• TASK TO COMPLETE
Lines from the one containing "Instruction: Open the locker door" through the end of the material are to be retyped exactly; do not copy pictures.
┄┄┄┄┄┄
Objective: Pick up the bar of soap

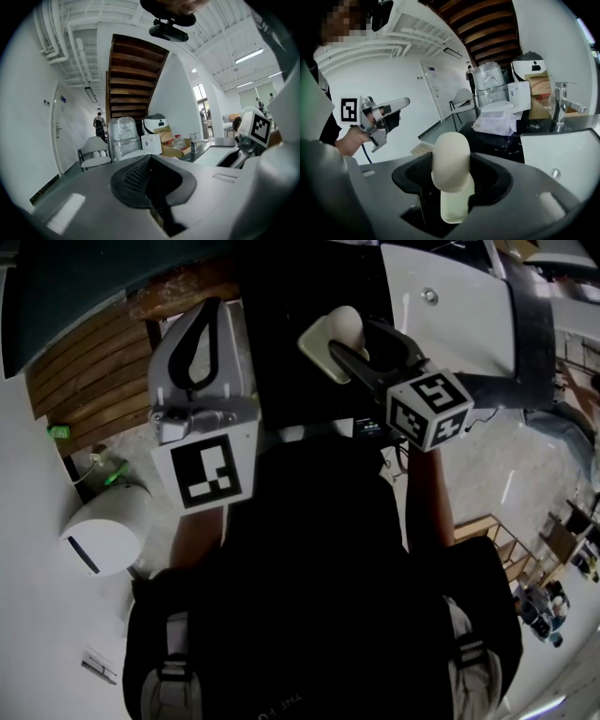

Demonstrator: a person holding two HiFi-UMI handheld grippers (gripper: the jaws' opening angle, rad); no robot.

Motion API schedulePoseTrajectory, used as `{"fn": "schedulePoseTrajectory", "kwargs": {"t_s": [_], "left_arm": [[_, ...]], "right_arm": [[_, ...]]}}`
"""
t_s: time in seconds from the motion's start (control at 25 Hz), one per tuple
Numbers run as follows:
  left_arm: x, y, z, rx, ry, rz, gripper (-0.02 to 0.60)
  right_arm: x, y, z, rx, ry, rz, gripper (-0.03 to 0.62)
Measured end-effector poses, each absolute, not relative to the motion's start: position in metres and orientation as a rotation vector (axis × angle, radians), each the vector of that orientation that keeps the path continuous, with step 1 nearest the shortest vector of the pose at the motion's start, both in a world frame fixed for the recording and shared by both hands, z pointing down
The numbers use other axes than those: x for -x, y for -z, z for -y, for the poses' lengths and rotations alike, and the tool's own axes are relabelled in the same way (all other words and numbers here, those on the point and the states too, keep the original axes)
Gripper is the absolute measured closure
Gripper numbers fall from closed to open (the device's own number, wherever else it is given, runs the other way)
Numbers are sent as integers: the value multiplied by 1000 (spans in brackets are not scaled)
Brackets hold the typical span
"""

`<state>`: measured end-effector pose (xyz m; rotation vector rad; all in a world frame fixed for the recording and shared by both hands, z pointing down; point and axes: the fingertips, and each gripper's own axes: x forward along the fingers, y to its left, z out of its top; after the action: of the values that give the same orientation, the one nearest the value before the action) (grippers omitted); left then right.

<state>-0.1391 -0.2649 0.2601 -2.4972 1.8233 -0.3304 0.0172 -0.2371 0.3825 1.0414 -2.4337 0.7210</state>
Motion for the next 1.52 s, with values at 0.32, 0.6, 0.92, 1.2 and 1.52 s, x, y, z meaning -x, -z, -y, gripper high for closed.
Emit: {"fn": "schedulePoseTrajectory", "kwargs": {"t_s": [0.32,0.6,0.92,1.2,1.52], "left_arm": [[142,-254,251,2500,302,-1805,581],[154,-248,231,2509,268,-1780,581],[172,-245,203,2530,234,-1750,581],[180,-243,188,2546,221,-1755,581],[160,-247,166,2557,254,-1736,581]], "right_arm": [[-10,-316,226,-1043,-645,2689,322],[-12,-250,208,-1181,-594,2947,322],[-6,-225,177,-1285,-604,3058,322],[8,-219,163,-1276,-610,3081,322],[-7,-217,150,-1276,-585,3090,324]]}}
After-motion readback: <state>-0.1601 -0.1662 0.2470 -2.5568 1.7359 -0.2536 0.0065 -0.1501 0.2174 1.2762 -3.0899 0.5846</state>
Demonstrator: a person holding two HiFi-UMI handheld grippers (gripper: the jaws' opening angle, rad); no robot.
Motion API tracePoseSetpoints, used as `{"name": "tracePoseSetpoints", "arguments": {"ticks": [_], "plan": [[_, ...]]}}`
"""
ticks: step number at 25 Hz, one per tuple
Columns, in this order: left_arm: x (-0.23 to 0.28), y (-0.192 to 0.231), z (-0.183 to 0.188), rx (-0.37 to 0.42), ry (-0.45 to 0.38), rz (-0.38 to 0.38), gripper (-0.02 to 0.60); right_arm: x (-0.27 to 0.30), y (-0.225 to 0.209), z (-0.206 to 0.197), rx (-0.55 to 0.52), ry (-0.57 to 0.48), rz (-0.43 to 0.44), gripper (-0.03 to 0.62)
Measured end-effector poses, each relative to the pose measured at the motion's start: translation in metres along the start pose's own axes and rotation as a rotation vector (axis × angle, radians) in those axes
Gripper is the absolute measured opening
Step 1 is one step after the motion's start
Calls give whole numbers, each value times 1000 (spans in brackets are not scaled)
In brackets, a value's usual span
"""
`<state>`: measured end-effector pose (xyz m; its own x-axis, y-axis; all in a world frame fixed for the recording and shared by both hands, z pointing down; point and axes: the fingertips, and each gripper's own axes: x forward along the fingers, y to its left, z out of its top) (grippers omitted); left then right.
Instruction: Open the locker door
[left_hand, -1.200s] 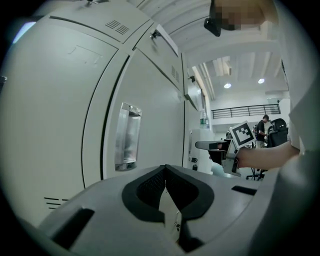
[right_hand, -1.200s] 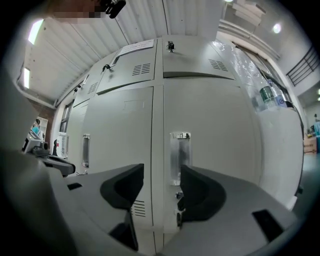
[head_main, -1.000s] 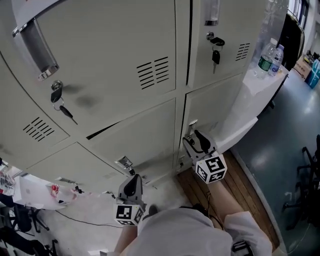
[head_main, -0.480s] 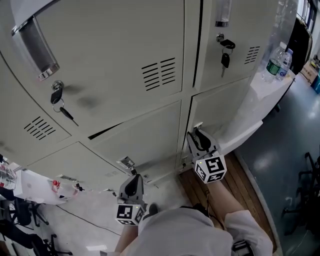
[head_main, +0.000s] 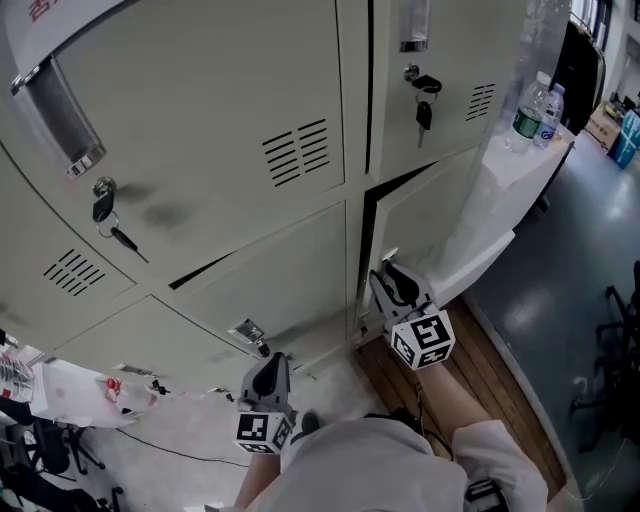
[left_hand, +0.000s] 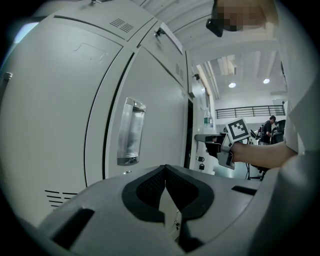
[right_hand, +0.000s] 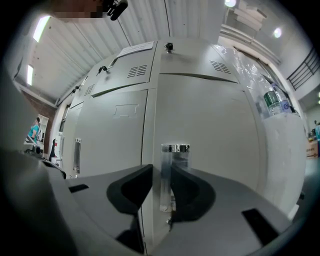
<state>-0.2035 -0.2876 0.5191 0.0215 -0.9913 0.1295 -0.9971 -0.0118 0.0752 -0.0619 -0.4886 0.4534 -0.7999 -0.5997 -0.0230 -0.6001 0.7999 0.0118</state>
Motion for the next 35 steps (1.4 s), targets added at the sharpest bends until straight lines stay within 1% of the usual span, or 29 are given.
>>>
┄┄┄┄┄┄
• EXERCISE ANSWER
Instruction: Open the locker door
[left_hand, -1.200s] 
[right_hand, -1.200s] 
[head_main, -1.000s] 
[head_main, -0.480s] 
[head_main, +0.000s] 
[left_hand, +0.000s] 
[right_hand, +0.000s] 
<state>-0.2035 -0.2876 0.5191 0.0215 -0.9913 0.1295 -0.9971 -0.0118 0.0752 -0.0619 -0.4886 0.4534 -0.7999 -0.5997 -0.0230 -0.6001 0.7999 0.0118</state>
Motion for the next 35 steps (1.4 s), targets added at the sharpest bends until straight lines stay within 1% of the usual span, or 29 are given.
>>>

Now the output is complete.